Exercise
Filter the records below for the word "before". Keep each line that has it.

(Stored items from a collection)
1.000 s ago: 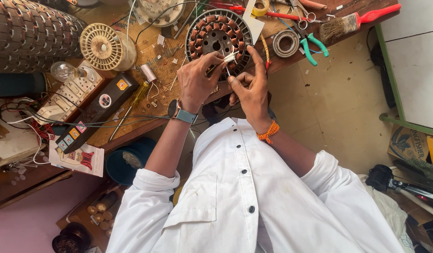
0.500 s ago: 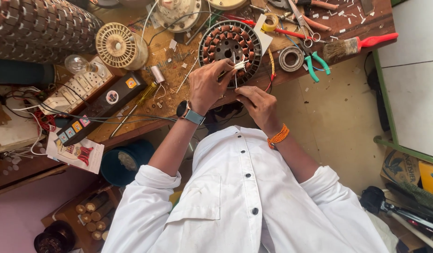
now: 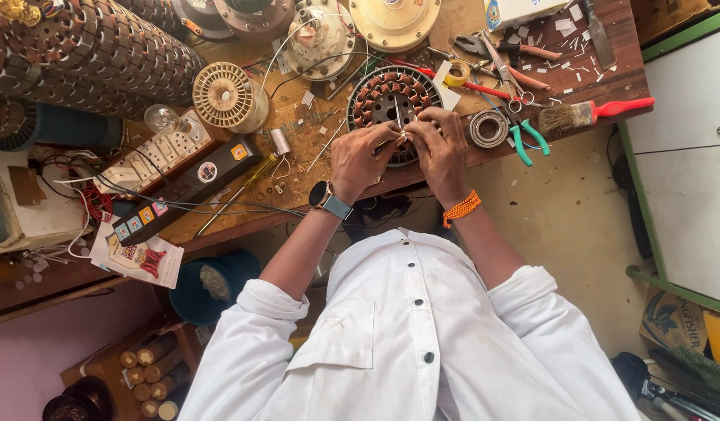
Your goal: The person works at a cluttered workbench, manipulating wires and small components of an electrical motor or generator. They use scissors to cut a piece of white material and a screwdriver to adjust parts within the stator assembly. The task involves precise hand movements and tool use.
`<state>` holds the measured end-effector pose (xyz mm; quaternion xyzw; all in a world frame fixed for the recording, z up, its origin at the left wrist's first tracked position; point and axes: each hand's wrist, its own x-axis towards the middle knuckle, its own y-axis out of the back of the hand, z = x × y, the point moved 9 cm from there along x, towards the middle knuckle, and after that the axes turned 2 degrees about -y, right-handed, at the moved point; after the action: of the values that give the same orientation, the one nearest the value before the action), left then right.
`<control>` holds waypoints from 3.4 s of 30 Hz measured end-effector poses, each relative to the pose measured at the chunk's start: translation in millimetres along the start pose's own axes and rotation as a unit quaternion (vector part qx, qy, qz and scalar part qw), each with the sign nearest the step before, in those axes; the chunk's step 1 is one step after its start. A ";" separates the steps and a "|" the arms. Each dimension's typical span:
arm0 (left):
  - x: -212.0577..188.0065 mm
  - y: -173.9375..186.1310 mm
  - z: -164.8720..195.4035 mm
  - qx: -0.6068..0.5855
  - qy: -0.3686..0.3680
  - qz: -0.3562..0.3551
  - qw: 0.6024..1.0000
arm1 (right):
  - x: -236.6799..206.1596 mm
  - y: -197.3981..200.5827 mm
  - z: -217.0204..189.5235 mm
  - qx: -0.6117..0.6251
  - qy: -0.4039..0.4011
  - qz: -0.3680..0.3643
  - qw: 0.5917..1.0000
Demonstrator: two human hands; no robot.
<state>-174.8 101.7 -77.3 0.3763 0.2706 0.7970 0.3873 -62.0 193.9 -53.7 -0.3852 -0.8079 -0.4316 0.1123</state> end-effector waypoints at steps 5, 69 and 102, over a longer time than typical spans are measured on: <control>-1.6 -2.0 6.2 0.001 0.003 -0.018 1.000 | 9.0 -3.3 14.0 0.046 -0.043 -0.063 0.996; 31.0 -64.3 49.3 0.068 0.199 0.124 0.970 | 67.5 22.0 132.6 0.248 0.006 -0.356 0.901; 30.5 -60.6 43.8 0.070 0.217 0.096 0.969 | 53.0 24.8 99.8 0.195 0.039 -0.222 0.955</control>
<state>-127.0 166.4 -84.2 0.2447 0.3664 0.8719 0.2137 -65.1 308.1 -71.4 -0.1500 -0.9366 -0.2940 0.1179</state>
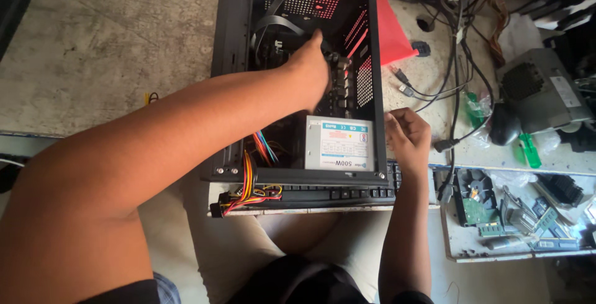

Expected answer
`<state>` holds the measured end-effector pose (xyz mm; quaternion xyzw; all in a world frame fixed for the recording, z up, its origin at the left wrist's first tracked position; point and axes: each hand's wrist, its own x-axis towards the middle knuckle, its own y-axis out of the back of the hand, z = x × y, the point moved 9 cm from there along x, towards the middle knuckle, and after that the axes turned 2 degrees about -y, right-handed, at the moved point; after the action: of the values that give the same orientation, the one nearest the value before the action), left then right.
`<control>` holds waypoints from 3.4 s of 30 Hz measured end-effector poses, each relative to the pose measured at the chunk's start: translation in millimetres along the start pose's own axes and rotation as a unit quaternion (vector part qx, qy, qz and scalar part qw), each with the sign nearest the step before, in those axes; the chunk's step 1 is one step after its start. A ";" separates the steps and a "|" the arms. Each dimension's typical span:

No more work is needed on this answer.